Keep in mind that after the moths exit the trees, the pitch mass will remain on the trunk, possibly for several years, unless they are removed by hand.
Management should focus on keeping trees healthy, with the following advice:
- Avoid pruning pine trees from early spring to early fall and only prune from October to February.
- Avoid any other type of wounding such as from bad pruning cuts, mowers, etc.
- The most susceptible pines are scotch pine, Alleppo pine, Austrian pine, lodgepole pine, Japanese black pine, ponderosa pine, and Monterey pine. If you intend to re-plant a pine, consider a 5-needled pine.
- Trees under drought stress are much more susceptible, so apply adequate irrigation.
- Manually remove existing pitch masses with a strong putty knife to prevent further egg-laying. Make sure the larva inside the mass (or against the bark) is killed (one larva per pitch mass). This can reduce the local population and prevent additional egg-laying onto old masses.
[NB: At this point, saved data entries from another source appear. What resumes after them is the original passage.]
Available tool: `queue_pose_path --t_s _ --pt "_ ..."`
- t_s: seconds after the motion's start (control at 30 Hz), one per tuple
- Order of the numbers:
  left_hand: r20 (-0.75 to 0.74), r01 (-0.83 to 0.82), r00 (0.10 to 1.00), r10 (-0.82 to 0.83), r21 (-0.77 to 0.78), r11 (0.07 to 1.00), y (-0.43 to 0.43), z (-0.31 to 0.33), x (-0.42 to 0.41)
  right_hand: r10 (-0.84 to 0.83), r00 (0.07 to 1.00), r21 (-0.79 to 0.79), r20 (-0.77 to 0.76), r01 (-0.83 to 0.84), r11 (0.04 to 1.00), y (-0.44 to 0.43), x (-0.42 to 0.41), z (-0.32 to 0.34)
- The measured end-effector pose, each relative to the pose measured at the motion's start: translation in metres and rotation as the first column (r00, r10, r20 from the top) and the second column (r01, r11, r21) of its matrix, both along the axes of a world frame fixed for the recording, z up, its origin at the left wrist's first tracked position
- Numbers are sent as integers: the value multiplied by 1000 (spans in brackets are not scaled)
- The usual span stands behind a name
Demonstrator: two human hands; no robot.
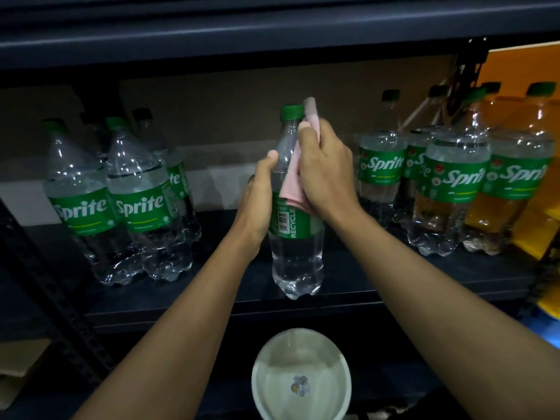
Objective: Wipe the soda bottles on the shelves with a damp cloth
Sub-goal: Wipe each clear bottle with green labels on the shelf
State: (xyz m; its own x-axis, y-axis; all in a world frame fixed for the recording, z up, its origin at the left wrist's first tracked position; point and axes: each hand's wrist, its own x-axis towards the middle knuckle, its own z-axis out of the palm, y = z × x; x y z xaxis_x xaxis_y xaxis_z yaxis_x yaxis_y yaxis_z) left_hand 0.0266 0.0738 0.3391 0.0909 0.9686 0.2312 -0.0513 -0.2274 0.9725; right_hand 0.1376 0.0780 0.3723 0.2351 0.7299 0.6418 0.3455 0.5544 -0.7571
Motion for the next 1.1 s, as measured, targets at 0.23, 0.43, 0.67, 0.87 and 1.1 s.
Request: queue_pose_path --t_s 0.23,0.43,0.67,0.87,1.1 --pt "-6 -3 1000 3 64 998 -4 -7 3 -234 972 248 -6 228 942 -11 -25 -75" --pt "34 -115 993 116 -32 993 -3 -8 5 -151 986 86 -66 156 984 -22 -25 -169" --pt "-16 -125 992 124 -28 992 0 -11 1 -62 993 -68 -105 55 996 -27 -15 -169" --pt "-112 -85 990 86 8 996 3 -7 -5 -35 996 -16 -77 34 999 -9 -6 -57" --pt "-46 5 999 -5 -3 1000 1 -1 -3 40 999 -162 -12 -41 986 8 1 7"
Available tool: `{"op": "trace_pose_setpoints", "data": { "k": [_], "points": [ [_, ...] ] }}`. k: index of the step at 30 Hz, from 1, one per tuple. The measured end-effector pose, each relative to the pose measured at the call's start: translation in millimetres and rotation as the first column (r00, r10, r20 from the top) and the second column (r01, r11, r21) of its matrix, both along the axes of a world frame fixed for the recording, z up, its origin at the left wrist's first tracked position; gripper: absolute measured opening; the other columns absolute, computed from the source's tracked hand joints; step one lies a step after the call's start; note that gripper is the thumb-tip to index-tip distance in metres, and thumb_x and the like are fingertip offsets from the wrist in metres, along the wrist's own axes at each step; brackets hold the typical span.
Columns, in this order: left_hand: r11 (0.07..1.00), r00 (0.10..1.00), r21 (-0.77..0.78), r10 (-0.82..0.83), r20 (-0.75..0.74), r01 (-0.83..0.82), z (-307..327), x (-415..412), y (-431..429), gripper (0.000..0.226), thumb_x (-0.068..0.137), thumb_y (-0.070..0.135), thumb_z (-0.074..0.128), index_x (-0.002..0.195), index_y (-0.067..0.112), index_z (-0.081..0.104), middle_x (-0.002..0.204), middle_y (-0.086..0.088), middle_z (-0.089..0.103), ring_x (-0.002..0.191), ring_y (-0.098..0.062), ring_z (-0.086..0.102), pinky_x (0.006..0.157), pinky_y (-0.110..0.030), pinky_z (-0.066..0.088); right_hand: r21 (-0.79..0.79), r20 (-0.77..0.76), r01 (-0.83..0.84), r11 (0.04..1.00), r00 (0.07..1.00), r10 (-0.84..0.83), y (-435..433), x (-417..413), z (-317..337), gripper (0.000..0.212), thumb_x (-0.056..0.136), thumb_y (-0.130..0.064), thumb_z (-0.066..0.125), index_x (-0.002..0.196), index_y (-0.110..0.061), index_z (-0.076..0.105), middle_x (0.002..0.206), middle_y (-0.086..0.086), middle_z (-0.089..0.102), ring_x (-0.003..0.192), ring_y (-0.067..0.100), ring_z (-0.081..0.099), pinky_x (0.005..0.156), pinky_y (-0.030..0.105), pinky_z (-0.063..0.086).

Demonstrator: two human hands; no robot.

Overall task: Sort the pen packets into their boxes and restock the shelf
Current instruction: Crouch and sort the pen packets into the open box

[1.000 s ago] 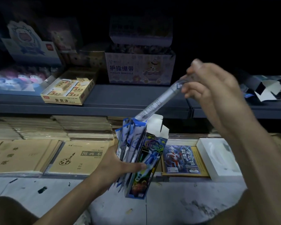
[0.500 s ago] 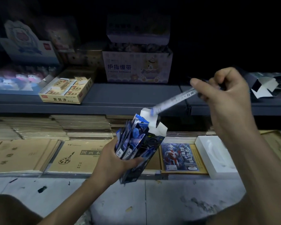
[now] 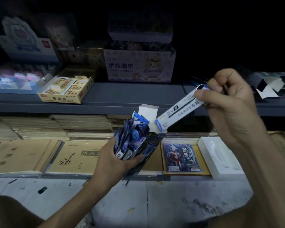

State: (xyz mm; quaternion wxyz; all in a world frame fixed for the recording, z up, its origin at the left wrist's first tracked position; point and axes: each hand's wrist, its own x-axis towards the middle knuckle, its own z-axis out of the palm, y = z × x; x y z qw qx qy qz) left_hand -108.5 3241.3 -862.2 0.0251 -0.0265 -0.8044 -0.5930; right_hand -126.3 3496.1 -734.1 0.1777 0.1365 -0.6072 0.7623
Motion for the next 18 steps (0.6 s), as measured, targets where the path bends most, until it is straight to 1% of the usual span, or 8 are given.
{"op": "trace_pose_setpoints", "data": {
  "k": [2,5,7,11,12,13,15,18],
  "points": [
    [1.000,1.000,-0.006,-0.003,-0.017,0.003,-0.8,0.7,-0.5,0.052,0.065,0.014,0.097,0.108,0.021,0.069,0.096,0.019,0.078,0.086,0.000,0.074,0.074,-0.017,0.060,0.069,0.027,0.009,0.998,1.000,-0.011,-1.1,0.2,-5.5,0.042,0.082,0.012,0.066,0.084,-0.021,0.041,0.076,-0.006,0.038,0.071,0.012,0.037,0.071,0.030,0.039],
    [1.000,0.999,-0.025,-0.012,-0.044,0.011,-0.8,3.4,-0.8,0.054,0.065,0.016,0.097,0.110,0.027,0.067,0.096,0.027,0.075,0.088,0.005,0.072,0.072,-0.010,0.055,0.164,0.032,0.053,0.985,0.998,-0.059,0.7,0.0,-7.1,0.039,0.078,0.006,0.071,0.085,-0.022,0.044,0.078,-0.003,0.038,0.074,0.016,0.037,0.075,0.041,0.038],
    [1.000,0.999,-0.023,-0.014,-0.052,0.013,-0.1,4.2,-1.1,0.055,0.065,0.017,0.097,0.109,0.031,0.066,0.096,0.028,0.075,0.090,0.006,0.072,0.074,-0.010,0.055,0.202,0.016,0.081,0.976,0.996,-0.086,3.1,-0.4,-5.8,0.039,0.077,0.005,0.073,0.086,-0.021,0.046,0.079,-0.002,0.040,0.076,0.018,0.040,0.077,0.043,0.041],
    [0.999,0.996,-0.034,-0.019,-0.085,0.016,3.7,5.6,-0.1,0.053,0.064,0.017,0.097,0.104,0.033,0.065,0.095,0.030,0.074,0.088,0.009,0.071,0.073,-0.008,0.054,0.380,-0.031,0.143,0.914,0.989,-0.142,3.5,-0.8,-5.3,0.036,0.080,0.010,0.077,0.092,-0.008,0.047,0.080,0.001,0.041,0.078,0.023,0.043,0.074,0.050,0.051],
    [0.999,0.996,-0.037,-0.022,-0.091,0.019,4.5,6.2,0.2,0.051,0.065,0.016,0.096,0.102,0.033,0.065,0.093,0.031,0.074,0.086,0.009,0.071,0.072,-0.008,0.053,0.419,-0.046,0.152,0.895,0.988,-0.147,2.5,0.1,-4.9,0.036,0.080,0.010,0.077,0.092,-0.007,0.048,0.080,0.002,0.042,0.077,0.024,0.044,0.073,0.050,0.052],
    [0.999,0.995,-0.041,-0.024,-0.098,0.020,4.6,6.6,0.3,0.049,0.065,0.015,0.096,0.099,0.032,0.065,0.090,0.032,0.074,0.084,0.010,0.070,0.071,-0.007,0.052,0.463,-0.065,0.170,0.870,0.985,-0.158,1.6,1.1,-4.5,0.036,0.080,0.010,0.078,0.091,-0.007,0.048,0.080,0.003,0.044,0.077,0.022,0.045,0.073,0.047,0.050],
    [0.999,0.994,-0.047,-0.024,-0.106,0.020,5.6,6.8,1.0,0.048,0.065,0.013,0.095,0.098,0.031,0.066,0.088,0.033,0.073,0.083,0.011,0.070,0.070,-0.006,0.052,0.575,-0.091,0.192,0.795,0.981,-0.171,-4.6,4.9,-5.1,0.035,0.080,0.007,0.080,0.092,-0.009,0.051,0.083,0.003,0.052,0.078,0.014,0.050,0.075,0.031,0.048],
    [0.999,0.995,-0.031,-0.018,-0.103,0.014,5.3,6.8,2.5,0.050,0.063,0.014,0.097,0.099,0.031,0.066,0.089,0.028,0.075,0.084,0.008,0.071,0.072,-0.009,0.053,0.745,-0.084,0.173,0.644,0.982,-0.167,-23.6,11.6,-17.2,0.039,0.079,0.001,0.083,0.100,-0.020,0.058,0.099,-0.007,0.059,0.088,0.005,0.057,0.077,0.011,0.046]
  ]
}}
Abandoned masses are dry, gray, and cracked while newer masses are lighter in color and shiny.
- If a spray is warranted on larger trees, it should be applied by a professional, and options include permethrin or bifenthrin (trunk sprays). Start application in early to mid May, so that trunks are protected through early August.
European Pine Sawfly
Larvae of the European pine sawfly will soon be feeding on last year’s needles of mugo, Scotch, Austrian, and ponderosa pines. In large infestations, they will leave behind bare branches but thankfully, they do not feed on the current season’s buds. As a result, the new needles will often hide the damage.
Sawflies are not caterpillars. They are related to ants, bees, and wasps. They overwinter as eggs laid in slits along the length of needles. The larvae feed for about 4 to 6 weeks. They then pupate, and adults emerge in the fall to mate and lay eggs.
Initial damage looks like brown wilted foliage because the larvae are only feeding on the margins of the needles. As larvae mature, they group together and gorge on entire needles, sometimes causing complete defoliation. When attacked or harassed, the larvae rear back their heads in defense, and are able to eject a repellent substance from a sac off the foregut.
- Treatment is rarely needed, as feeding is localized and usually not severe enough to harm the plant. Because they feed together, removing the branch removes most of the larvae; hand-picking is another option.
- If necessary, spray options include acetamiprid (Assail, Tristar) azadirachtin (Safer BioNeem, Safer Grub Killer), spinosad (Conserve, Fertilome / Monterey), horticultural oil, or insecticidal soap. Bacillus thuringiensis (Bt) does not work on sawfly larvae.